## RECORDS PROVIDED
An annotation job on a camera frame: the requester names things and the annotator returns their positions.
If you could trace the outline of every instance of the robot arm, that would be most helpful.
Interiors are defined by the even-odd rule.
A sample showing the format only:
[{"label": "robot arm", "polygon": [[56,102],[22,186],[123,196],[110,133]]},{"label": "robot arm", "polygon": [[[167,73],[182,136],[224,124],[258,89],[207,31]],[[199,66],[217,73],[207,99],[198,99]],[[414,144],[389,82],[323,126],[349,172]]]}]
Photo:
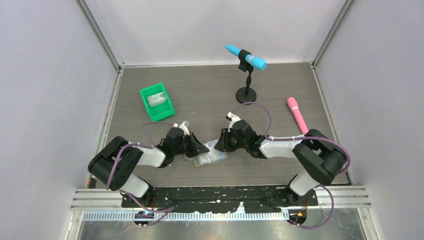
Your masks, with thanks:
[{"label": "robot arm", "polygon": [[[126,148],[113,173],[110,190],[122,190],[137,197],[148,205],[153,198],[153,187],[141,177],[132,174],[137,165],[164,168],[174,161],[176,155],[184,154],[193,158],[209,150],[203,146],[192,132],[188,121],[175,125],[161,142],[152,149],[141,146]],[[131,142],[121,136],[115,137],[89,163],[88,171],[99,181],[107,184],[112,167],[121,148]]]},{"label": "robot arm", "polygon": [[331,184],[346,163],[345,153],[331,143],[320,140],[295,140],[299,137],[326,138],[316,129],[305,135],[287,137],[278,141],[273,136],[257,135],[246,121],[231,112],[225,117],[229,127],[223,128],[215,149],[233,152],[245,149],[252,157],[267,159],[274,157],[296,158],[305,168],[285,188],[286,198],[294,203],[319,184]]}]

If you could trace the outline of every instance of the white wall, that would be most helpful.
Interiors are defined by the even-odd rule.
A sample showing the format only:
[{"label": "white wall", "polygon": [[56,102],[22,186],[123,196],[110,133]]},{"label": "white wall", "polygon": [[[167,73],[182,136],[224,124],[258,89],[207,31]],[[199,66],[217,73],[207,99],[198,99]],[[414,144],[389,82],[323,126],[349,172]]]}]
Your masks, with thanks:
[{"label": "white wall", "polygon": [[314,60],[344,0],[88,0],[126,65],[236,63],[226,44],[270,63]]},{"label": "white wall", "polygon": [[319,74],[383,238],[423,239],[424,1],[356,1]]},{"label": "white wall", "polygon": [[0,2],[0,239],[58,240],[116,71],[74,0]]}]

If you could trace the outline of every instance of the microphone head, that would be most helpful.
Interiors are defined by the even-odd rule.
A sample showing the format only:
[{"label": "microphone head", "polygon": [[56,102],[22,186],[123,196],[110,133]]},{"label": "microphone head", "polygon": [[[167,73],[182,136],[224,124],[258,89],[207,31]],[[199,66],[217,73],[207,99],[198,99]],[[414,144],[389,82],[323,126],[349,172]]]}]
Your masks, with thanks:
[{"label": "microphone head", "polygon": [[299,107],[298,102],[294,97],[289,97],[287,99],[288,108],[291,110],[292,108]]}]

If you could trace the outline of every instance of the green tray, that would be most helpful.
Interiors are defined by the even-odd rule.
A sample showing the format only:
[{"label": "green tray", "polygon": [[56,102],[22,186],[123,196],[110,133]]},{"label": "green tray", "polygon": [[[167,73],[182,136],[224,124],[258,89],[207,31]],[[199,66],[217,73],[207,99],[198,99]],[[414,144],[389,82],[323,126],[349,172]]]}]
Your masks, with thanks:
[{"label": "green tray", "polygon": [[[152,96],[154,94],[158,94],[163,92],[165,94],[166,102],[161,103],[156,106],[150,106],[147,101],[147,97]],[[172,105],[172,101],[168,96],[167,90],[165,89],[162,82],[155,84],[153,86],[149,86],[140,90],[141,98],[143,99],[144,106],[146,108],[147,114],[150,117],[150,120],[156,122],[162,119],[166,119],[175,114],[174,107]]]}]

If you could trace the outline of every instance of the pink microphone handle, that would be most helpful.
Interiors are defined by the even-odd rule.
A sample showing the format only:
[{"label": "pink microphone handle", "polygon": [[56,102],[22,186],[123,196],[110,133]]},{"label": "pink microphone handle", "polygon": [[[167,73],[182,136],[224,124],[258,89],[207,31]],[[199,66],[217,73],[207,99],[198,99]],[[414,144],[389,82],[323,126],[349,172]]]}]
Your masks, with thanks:
[{"label": "pink microphone handle", "polygon": [[293,109],[293,110],[291,110],[291,112],[294,115],[294,119],[296,119],[297,125],[299,125],[300,132],[302,134],[306,134],[308,132],[308,127],[306,126],[304,117],[302,116],[299,108]]}]

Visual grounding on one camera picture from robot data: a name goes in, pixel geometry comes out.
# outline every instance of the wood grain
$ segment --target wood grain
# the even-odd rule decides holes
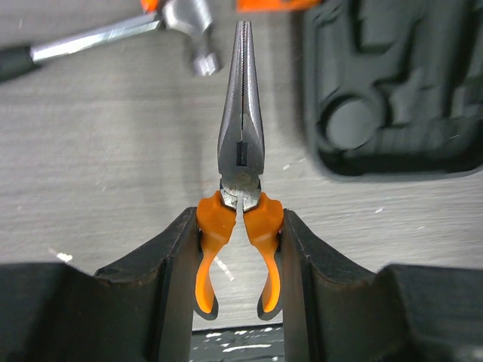
[[[135,0],[0,0],[0,44],[42,42],[139,14]],[[228,63],[237,15],[212,1]],[[263,187],[364,267],[483,266],[483,173],[424,183],[336,183],[306,154],[300,127],[300,28],[252,14],[266,133]],[[228,69],[192,78],[175,32],[142,35],[58,60],[0,85],[0,262],[73,256],[87,272],[162,231],[218,187],[217,135]],[[238,219],[212,267],[215,322],[261,323],[266,269]]]

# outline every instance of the plastic tool case
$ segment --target plastic tool case
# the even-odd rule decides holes
[[[483,159],[483,2],[327,0],[304,19],[311,152],[338,179],[438,179]]]

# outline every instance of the black object
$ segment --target black object
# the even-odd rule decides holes
[[[304,120],[329,176],[389,180],[483,164],[483,2],[330,0],[307,11]]]
[[[8,81],[37,68],[30,56],[29,46],[0,49],[0,81]]]
[[[95,276],[60,263],[0,265],[0,360],[481,360],[483,271],[391,265],[373,275],[289,210],[285,355],[273,327],[191,337],[199,236],[189,208]]]
[[[287,361],[483,360],[483,270],[374,275],[287,210],[281,256]]]

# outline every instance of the pliers
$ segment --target pliers
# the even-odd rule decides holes
[[[210,198],[201,199],[196,211],[202,234],[196,311],[205,319],[213,320],[218,314],[209,271],[215,256],[229,242],[238,204],[243,210],[248,240],[262,255],[269,272],[257,306],[258,317],[272,319],[281,309],[281,263],[277,250],[284,211],[279,201],[261,192],[264,164],[265,141],[251,23],[239,21],[218,137],[220,190]]]

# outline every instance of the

## PROBLEM TO SOLVE
The word "pliers" may appear in several lines of the data; copy every line where it does.

## SOLUTION BELOW
# outline every instance of the pliers
$ segment --target pliers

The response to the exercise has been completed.